_Task_
Pictures must be left out. Print the lines from the beginning of the material through the line holding "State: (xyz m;", exactly and nothing else.

*** Opening Given material ***

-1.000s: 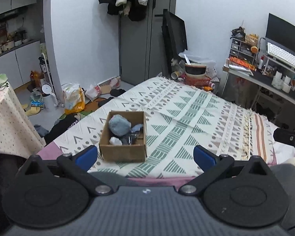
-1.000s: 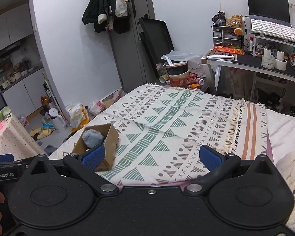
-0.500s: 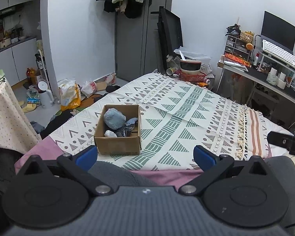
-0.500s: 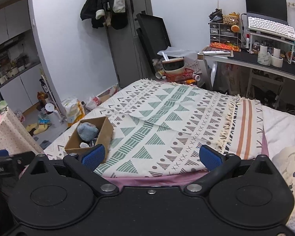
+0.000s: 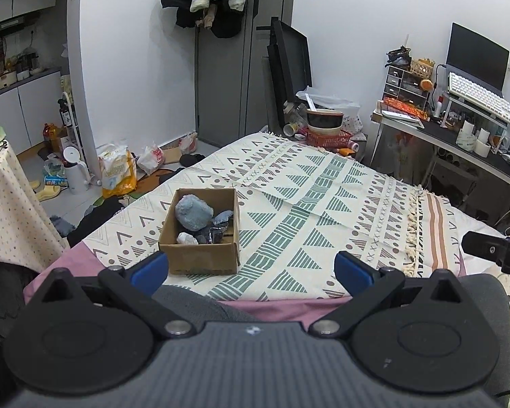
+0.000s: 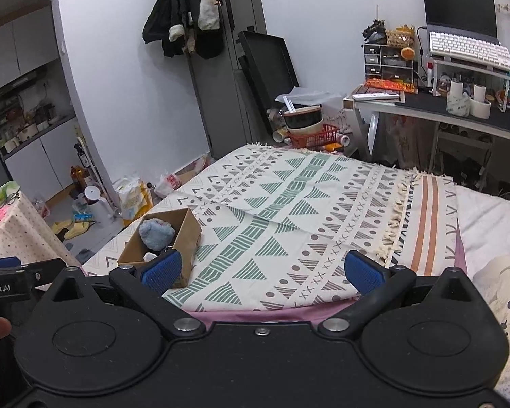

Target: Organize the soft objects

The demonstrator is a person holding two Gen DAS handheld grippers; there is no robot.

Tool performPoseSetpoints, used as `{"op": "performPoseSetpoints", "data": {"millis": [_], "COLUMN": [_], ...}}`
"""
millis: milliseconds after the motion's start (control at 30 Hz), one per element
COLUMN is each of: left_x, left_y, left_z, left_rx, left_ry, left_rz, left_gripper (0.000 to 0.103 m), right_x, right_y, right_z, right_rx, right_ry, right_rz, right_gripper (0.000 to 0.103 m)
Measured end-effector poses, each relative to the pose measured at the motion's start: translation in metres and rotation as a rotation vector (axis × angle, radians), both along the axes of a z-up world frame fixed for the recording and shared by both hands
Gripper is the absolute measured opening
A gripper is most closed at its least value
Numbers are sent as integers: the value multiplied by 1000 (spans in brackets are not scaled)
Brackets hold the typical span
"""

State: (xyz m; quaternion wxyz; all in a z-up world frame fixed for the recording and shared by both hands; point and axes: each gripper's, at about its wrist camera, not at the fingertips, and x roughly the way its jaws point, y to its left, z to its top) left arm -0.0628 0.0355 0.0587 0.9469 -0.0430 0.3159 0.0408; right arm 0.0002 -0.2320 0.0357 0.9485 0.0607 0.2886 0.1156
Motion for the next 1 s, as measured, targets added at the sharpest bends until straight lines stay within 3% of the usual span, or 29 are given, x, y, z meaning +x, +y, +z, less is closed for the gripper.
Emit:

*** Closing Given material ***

_Reply_
-1.000s: 
-1.000s: 
-0.500s: 
-0.500s: 
+0.000s: 
+0.000s: 

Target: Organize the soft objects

The demonstrator is a person holding two Gen DAS handheld grippers; there is no robot.

Tool performPoseSetpoints, used as `{"op": "performPoseSetpoints", "data": {"millis": [_], "COLUMN": [_], ...}}`
"""
millis: milliseconds after the motion's start (control at 30 Hz), one per element
COLUMN is each of: left_x, left_y, left_z, left_rx, left_ry, left_rz, left_gripper (0.000 to 0.103 m), right_x, right_y, right_z, right_rx, right_ry, right_rz, right_gripper (0.000 to 0.103 m)
Measured end-effector poses, each relative to the pose measured at the motion's start: translation in metres and rotation as a rotation vector (axis × angle, radians), both along the axes of a z-up world frame fixed for the recording and shared by both hands
Gripper is the absolute measured opening
A gripper is most closed at its least value
Numbers are sent as integers: the value multiplied by 1000 (spans in brackets are not scaled)
Brackets hold the typical span
"""

State: (xyz m; quaternion wxyz; all in a z-up world frame fixed for the recording and shared by both hands; point and axes: each gripper's, at about its wrist camera, not at the fingertips, and x roughly the way its jaws point, y to its left, z to its top) left arm -0.0628 0.0355 0.0587 0.9469 -0.0430 0.3159 0.0408; right arm 0.0002 -0.2320 0.0357 0.9485 0.0607 0.2886 0.1156

The answer has been written out completely.